As House and Senate committees begin hearings on the General Services Administration’s apparent excessive spending for its 2010 Western Regions Conference at the M Resort Spa Casino, industry organizations are urging a measured response to the scandal.

In reaction to the controversy, GSA has reportedly canceled a one-day sustainability conference that was scheduled for April 25 at the Hampton Inn Tropicana, a two-day conference planned at M Resort in September, and some small conferences in other cities. Dan Tangherlini, acting head of the GSA (who replaced Martha Johnson, who resigned after the release of the inspector general’s report on the Las Vegas conference), has also suspended the employee recognition program in the GSA’s Pacific Rim region.

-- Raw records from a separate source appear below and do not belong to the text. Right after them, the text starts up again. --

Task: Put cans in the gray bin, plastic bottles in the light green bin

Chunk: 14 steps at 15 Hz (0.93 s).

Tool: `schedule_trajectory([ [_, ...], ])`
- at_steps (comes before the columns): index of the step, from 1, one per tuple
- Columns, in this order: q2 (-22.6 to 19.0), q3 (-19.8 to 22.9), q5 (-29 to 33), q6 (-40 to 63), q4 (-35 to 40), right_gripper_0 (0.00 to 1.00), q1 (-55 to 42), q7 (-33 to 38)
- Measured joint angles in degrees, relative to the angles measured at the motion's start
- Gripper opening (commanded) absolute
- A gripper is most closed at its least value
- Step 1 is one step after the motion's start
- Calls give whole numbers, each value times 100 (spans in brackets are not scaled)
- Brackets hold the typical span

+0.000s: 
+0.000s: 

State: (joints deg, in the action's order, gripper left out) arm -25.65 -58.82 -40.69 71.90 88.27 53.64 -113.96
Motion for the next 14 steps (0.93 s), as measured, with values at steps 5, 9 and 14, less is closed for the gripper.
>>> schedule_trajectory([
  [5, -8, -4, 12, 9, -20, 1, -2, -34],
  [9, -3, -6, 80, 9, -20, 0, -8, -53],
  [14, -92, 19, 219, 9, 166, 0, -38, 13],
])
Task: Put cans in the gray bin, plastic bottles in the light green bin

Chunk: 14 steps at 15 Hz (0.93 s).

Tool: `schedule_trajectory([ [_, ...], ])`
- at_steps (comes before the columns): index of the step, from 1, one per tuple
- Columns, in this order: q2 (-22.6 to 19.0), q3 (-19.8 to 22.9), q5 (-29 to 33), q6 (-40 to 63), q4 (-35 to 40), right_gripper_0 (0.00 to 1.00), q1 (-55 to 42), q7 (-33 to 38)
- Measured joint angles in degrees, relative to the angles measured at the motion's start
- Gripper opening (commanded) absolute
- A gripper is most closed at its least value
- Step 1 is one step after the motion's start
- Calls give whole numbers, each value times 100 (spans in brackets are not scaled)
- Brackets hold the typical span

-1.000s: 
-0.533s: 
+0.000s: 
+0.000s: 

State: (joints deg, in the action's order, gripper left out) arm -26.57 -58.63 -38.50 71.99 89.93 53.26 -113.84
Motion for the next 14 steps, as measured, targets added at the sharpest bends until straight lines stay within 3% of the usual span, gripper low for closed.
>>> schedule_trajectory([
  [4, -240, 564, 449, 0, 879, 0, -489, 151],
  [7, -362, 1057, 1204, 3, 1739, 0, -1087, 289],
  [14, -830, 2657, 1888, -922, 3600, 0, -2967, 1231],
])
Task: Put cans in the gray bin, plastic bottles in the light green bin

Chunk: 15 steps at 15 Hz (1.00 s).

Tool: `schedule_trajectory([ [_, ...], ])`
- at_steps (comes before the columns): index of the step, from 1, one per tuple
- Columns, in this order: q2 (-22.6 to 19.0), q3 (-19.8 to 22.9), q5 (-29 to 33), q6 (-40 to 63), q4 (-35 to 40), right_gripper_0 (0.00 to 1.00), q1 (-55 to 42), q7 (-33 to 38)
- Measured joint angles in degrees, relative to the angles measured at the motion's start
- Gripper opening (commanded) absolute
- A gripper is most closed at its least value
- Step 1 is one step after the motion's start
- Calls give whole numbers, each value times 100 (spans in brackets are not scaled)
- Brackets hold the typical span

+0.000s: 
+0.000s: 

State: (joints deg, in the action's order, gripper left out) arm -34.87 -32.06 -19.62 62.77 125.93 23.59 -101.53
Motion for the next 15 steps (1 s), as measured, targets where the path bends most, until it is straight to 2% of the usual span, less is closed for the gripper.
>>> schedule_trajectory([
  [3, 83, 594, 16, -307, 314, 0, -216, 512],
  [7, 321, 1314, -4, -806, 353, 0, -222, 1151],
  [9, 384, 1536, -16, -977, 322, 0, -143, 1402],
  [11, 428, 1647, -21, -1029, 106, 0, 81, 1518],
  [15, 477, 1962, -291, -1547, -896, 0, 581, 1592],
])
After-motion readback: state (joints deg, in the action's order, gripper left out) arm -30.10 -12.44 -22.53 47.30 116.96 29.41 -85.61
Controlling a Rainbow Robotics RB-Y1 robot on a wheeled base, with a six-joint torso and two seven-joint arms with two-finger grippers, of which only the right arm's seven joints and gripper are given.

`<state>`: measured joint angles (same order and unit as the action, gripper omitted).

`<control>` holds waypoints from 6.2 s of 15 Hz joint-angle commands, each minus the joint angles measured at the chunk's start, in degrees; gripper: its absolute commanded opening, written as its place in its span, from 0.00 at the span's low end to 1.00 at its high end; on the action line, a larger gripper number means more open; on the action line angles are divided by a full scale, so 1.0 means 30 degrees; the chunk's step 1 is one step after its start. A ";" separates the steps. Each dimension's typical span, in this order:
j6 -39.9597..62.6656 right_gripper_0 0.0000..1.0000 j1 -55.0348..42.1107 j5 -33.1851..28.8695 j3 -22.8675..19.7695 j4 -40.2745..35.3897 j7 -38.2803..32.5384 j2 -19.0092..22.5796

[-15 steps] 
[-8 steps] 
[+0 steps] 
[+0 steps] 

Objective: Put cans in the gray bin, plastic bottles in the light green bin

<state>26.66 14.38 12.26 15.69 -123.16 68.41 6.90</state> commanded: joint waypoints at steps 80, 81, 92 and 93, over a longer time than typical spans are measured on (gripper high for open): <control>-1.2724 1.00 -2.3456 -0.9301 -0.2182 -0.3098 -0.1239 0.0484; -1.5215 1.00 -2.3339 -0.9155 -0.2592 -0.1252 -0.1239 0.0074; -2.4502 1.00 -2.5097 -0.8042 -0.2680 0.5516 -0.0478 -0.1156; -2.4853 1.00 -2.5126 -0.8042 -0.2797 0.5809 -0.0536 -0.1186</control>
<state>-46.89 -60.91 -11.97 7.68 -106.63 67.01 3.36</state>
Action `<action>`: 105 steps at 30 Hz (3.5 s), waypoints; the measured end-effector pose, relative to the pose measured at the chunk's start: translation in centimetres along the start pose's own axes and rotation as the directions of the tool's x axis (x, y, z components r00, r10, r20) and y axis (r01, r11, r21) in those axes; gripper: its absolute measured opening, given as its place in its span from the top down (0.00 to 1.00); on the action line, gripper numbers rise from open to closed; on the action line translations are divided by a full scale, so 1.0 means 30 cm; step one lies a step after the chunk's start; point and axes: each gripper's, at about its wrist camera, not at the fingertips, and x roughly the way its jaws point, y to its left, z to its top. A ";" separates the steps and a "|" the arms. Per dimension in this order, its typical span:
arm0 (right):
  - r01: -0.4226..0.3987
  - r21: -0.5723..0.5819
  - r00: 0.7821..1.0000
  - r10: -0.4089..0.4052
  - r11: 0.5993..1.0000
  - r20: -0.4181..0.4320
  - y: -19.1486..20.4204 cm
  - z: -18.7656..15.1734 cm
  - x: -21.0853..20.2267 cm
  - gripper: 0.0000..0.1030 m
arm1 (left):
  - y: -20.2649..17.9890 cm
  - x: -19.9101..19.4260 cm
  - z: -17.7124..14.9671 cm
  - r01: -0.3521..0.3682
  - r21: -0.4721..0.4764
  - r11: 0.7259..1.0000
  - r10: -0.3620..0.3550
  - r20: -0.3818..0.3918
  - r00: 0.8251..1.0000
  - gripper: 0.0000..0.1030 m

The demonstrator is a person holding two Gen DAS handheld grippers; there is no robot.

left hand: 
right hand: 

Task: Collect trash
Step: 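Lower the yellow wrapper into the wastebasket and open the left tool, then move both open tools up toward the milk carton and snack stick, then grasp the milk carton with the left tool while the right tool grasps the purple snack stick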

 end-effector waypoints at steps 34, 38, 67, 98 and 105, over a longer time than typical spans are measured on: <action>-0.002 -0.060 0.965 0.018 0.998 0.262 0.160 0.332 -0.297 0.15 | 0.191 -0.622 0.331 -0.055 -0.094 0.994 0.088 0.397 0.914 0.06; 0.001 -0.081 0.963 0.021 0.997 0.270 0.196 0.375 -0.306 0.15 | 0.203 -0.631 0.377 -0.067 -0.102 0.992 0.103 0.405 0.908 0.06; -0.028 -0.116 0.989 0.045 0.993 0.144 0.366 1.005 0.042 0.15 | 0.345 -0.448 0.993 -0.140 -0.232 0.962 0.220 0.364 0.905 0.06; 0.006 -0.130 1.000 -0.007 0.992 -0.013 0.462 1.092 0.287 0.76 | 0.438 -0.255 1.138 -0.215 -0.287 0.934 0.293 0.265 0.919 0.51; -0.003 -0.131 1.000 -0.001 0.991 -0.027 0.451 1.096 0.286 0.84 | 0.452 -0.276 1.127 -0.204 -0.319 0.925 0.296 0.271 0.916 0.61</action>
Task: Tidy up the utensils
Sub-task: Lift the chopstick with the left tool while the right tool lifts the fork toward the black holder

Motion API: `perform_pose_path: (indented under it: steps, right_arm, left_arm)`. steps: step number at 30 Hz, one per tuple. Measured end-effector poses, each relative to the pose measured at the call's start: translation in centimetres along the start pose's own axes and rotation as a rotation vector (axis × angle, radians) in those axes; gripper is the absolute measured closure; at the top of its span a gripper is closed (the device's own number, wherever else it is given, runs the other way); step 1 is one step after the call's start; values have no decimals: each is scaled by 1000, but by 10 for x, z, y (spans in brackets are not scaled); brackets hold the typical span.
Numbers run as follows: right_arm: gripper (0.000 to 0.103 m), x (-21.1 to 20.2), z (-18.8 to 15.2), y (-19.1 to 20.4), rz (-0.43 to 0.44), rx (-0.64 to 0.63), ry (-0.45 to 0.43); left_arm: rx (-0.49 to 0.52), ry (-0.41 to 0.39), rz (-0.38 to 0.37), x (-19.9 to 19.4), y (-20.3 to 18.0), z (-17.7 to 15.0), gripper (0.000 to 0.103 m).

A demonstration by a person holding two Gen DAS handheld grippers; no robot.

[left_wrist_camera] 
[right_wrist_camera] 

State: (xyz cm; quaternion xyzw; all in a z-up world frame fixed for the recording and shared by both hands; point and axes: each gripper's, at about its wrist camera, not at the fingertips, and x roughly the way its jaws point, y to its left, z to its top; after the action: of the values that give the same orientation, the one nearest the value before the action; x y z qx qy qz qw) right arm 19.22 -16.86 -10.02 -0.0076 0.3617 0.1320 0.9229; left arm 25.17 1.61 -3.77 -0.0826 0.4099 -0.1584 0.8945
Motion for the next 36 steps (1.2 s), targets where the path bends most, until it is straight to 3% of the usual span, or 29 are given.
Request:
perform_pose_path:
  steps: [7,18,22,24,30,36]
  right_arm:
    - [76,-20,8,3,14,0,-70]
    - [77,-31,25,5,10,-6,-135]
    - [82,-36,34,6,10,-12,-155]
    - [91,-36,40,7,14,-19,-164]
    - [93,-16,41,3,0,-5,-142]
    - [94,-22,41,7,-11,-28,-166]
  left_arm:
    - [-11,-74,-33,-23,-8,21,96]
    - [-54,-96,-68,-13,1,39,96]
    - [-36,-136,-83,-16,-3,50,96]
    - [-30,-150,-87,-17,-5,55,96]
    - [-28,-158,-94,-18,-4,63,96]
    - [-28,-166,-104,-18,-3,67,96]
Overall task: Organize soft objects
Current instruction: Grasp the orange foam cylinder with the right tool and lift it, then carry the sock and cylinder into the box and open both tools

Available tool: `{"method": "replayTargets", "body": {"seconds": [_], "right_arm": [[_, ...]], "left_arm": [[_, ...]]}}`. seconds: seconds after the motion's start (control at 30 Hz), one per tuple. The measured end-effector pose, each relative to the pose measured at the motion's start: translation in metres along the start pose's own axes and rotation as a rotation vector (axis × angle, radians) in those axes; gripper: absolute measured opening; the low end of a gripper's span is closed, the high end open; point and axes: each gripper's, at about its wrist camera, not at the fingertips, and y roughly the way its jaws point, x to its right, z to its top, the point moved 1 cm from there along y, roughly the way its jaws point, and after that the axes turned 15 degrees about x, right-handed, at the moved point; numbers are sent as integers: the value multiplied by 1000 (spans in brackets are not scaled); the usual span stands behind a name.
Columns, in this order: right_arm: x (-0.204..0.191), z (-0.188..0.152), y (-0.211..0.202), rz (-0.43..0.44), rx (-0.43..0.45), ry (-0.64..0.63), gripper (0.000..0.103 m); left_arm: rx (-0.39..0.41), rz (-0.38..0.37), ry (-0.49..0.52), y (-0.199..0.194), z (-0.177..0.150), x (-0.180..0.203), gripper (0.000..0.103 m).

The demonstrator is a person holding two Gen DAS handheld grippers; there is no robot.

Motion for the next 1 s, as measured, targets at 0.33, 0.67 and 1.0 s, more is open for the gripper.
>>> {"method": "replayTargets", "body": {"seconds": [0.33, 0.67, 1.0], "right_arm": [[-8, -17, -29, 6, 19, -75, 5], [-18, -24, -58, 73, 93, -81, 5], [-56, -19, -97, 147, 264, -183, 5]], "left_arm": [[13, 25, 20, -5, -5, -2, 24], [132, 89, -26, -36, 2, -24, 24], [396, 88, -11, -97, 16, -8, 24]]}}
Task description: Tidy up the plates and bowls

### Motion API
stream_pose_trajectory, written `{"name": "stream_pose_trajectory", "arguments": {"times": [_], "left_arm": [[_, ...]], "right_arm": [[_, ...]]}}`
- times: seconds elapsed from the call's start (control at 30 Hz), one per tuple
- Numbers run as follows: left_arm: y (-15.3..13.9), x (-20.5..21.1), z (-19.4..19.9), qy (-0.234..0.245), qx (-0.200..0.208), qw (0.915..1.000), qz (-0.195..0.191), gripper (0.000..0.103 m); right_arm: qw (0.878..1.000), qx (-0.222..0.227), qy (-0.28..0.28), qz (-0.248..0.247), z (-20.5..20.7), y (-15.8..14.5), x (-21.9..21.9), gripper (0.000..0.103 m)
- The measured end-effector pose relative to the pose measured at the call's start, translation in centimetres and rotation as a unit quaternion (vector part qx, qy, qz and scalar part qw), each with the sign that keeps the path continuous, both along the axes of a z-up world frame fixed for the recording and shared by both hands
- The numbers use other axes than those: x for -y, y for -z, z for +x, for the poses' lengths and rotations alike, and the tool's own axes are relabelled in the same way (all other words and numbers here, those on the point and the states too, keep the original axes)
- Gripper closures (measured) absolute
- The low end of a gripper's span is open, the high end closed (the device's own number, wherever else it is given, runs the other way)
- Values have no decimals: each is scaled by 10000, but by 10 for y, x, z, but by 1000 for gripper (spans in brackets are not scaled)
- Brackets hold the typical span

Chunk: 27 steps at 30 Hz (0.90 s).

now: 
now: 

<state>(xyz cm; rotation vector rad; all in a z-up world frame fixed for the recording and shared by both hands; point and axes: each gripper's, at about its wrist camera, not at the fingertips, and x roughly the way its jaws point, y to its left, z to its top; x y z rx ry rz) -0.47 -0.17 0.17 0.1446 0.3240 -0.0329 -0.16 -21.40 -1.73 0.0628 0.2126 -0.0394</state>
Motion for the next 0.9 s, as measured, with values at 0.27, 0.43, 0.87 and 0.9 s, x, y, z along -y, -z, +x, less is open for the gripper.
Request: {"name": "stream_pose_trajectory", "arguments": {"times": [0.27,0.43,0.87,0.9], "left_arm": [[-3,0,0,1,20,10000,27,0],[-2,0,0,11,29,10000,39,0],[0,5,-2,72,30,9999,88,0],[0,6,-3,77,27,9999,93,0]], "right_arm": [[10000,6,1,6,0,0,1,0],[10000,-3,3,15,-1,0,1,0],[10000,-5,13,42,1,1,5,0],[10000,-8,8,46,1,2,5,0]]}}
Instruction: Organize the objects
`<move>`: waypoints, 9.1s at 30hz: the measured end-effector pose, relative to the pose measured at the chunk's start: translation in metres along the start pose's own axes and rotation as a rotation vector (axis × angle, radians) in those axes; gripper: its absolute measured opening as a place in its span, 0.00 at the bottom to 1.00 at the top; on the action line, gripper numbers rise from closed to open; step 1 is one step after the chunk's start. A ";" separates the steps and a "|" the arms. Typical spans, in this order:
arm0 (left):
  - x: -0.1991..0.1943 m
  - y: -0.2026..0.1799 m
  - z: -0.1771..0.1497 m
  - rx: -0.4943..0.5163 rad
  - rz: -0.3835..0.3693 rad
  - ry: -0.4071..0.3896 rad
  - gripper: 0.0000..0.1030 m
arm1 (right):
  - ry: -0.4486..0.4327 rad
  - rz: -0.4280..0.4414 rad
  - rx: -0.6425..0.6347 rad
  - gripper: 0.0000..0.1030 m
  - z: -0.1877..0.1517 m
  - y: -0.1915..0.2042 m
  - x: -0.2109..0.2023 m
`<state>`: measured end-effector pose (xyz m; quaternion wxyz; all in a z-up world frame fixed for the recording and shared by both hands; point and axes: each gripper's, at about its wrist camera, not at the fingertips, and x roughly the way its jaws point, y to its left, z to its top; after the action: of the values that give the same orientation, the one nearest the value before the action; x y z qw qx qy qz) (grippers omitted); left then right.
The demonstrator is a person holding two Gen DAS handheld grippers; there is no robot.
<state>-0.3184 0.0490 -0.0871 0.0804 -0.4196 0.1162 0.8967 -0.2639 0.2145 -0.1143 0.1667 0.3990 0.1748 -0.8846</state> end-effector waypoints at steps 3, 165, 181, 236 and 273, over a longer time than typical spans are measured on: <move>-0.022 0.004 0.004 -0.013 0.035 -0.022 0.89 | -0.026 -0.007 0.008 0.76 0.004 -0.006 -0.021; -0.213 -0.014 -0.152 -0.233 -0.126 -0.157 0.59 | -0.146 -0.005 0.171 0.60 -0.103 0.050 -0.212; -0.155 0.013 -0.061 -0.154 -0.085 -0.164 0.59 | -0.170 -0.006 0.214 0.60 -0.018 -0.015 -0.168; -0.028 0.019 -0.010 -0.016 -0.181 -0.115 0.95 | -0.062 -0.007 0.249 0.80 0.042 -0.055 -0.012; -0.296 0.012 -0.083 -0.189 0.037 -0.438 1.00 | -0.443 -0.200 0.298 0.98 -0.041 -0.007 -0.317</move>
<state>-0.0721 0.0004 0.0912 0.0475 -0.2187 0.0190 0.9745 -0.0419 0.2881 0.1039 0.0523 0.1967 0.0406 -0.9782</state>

Charles Sadler, CGMP, CHSP, CHSC, executive director and CEO of the Society of Government Meeting Professionals, sees the GSA case as “disturbing,” but newsworthy in part “because it’s unusual. Decades of experience demonstrate that the vast majority of government conferences are productive and cost effective,” he said in a statement. “Government travel plays a significant role in the U.S. economy as a whole and no one will want to endure the economic hardship individuals and businesses would experience if leaders take the knee-jerk approach and drastically reduce or shut down government meetings and travel.”

The U.S. Travel Association, which has led the fight to get lawmakers and the general public to understand the economic significance of the meetings industry, is trying to avoid having the wastefulness of the GSA meeting impact the industry as a whole. It is asking industry suppliers to contact them with information, especially if a federal agency has canceled a meeting at their hotel, convention center, or destination, or if they have a positive story about a federal conference or meeting that stayed within the guidelines or that provided value to the taxpayer.

Roger Dow, president and CEO of U.S. Travel, has urged lawmakers to remember that the GSA meeting does not negate the critical value of meetings and travel. “At a time when Washington is laser-focused on creating jobs and curbing wasteful spending,” Dow said in a statement, “we hope policymakers will remember that responsible travel can help accomplish these goals. We know through repeated studies that travel for face-to-face meetings increases worker productivity in the private and public sectors. We also know that meetings, conferences, and events are critical to our economy and support 845,000 U.S. jobs.”

SGMP’s Sadler went on to suggest there might be a silver lining to the scandal. “GSA's black eye for this 2010 WRC meeting will be SGMP members' and leaders' golden opportunity to advocate for the training and certification of government planners. This acknowledgement of the importance of providing education and resources for meeting planning is the first step toward ensuring that government policy and best practices for efficient, cost-effective meetings are the standard—starting with the career government employee and continuing all the way up to the appointee who may head a federal agency.”